::: Extracted material

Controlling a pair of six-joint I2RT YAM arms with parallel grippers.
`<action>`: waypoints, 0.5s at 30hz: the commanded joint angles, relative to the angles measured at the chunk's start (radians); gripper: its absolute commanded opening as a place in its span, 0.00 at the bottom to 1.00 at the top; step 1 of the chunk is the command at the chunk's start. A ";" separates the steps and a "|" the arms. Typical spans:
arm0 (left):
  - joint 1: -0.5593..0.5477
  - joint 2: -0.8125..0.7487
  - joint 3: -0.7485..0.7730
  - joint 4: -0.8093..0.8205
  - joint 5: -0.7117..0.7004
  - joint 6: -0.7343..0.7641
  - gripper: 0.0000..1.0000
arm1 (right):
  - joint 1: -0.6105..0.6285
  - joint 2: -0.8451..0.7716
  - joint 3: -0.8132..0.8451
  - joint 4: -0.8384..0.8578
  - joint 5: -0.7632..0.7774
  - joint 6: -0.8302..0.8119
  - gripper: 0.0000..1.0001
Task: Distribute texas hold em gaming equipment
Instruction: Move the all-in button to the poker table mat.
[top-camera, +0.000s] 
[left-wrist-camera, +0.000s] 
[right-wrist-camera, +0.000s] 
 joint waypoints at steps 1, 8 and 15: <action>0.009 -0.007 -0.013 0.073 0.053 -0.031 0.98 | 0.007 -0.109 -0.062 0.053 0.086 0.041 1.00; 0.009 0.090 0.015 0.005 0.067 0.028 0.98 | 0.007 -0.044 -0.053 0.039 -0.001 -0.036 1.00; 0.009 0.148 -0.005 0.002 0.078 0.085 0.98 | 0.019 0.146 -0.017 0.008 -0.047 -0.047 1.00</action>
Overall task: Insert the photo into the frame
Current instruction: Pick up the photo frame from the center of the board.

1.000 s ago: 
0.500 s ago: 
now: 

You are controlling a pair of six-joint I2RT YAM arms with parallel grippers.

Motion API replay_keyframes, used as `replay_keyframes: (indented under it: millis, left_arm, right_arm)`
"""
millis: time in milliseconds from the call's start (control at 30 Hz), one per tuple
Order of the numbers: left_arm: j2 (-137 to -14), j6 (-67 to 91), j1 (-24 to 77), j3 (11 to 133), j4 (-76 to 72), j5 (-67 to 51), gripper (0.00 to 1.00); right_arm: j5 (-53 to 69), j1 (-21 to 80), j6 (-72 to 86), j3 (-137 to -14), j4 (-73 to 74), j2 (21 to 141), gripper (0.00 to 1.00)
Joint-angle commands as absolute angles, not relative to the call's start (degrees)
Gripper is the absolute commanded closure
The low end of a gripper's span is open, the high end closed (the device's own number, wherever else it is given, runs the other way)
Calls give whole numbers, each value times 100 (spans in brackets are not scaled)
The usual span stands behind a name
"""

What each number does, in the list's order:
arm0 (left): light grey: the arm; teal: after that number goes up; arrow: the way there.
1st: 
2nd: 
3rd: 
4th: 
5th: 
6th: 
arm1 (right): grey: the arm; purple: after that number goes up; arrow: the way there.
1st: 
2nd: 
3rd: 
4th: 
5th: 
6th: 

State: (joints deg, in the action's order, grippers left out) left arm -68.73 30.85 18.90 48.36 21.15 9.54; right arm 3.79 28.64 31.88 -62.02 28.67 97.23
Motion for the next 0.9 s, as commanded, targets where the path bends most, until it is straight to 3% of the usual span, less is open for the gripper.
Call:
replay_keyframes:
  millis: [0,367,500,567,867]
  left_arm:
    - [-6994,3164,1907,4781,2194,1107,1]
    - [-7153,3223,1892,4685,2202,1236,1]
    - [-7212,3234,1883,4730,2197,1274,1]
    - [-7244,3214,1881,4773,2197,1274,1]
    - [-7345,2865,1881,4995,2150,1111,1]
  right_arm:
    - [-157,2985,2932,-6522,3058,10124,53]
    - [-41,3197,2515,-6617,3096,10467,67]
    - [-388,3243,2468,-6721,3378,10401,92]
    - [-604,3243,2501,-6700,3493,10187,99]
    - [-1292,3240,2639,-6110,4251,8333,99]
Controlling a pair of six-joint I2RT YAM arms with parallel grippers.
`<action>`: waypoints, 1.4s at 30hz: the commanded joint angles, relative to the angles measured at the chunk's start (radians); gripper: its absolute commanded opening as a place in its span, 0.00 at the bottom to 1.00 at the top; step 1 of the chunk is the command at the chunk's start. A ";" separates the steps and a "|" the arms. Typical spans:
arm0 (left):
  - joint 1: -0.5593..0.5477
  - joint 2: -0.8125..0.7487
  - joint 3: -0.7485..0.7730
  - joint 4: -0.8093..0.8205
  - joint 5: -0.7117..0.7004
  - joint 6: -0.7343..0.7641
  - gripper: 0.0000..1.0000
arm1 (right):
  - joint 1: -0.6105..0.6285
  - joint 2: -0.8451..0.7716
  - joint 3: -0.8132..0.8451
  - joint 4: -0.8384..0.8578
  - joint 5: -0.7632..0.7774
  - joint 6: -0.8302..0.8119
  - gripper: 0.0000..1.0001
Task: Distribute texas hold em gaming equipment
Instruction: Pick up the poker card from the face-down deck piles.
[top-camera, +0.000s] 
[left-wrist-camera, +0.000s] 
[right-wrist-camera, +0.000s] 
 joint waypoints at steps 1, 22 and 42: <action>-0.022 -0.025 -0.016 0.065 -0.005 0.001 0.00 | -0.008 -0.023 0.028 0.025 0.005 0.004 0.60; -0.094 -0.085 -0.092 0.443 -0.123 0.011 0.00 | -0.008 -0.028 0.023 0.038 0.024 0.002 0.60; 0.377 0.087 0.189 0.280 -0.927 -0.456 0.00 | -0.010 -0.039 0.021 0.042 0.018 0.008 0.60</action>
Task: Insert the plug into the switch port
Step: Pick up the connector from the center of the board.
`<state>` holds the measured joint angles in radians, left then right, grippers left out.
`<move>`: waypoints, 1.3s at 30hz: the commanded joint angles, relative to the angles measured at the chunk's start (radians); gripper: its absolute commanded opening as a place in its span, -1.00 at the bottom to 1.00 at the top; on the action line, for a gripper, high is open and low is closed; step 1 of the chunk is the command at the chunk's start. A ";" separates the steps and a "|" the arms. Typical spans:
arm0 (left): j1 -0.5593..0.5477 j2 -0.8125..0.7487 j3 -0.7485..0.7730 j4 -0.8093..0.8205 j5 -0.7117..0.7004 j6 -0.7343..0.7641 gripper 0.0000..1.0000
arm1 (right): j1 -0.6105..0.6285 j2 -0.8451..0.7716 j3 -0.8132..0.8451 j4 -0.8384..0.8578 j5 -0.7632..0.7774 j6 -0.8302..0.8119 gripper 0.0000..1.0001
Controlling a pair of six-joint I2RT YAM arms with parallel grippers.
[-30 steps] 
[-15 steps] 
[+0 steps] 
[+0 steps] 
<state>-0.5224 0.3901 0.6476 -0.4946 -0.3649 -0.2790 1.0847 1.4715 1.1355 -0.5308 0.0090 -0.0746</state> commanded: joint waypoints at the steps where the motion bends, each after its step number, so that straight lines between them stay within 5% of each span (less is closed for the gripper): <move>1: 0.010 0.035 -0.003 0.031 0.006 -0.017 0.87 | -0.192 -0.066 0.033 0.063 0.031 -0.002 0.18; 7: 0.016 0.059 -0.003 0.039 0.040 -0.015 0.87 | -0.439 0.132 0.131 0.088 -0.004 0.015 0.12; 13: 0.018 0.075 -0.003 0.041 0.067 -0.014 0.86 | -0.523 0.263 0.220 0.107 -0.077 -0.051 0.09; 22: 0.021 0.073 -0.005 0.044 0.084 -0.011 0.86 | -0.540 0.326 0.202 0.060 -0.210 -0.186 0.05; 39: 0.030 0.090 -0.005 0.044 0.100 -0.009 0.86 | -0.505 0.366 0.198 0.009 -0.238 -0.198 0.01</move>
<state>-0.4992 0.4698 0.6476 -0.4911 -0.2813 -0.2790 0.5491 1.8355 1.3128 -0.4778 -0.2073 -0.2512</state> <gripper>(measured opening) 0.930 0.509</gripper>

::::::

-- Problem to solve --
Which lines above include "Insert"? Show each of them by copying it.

-- Result of the task --
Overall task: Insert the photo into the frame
Task: Insert the plug into the switch port

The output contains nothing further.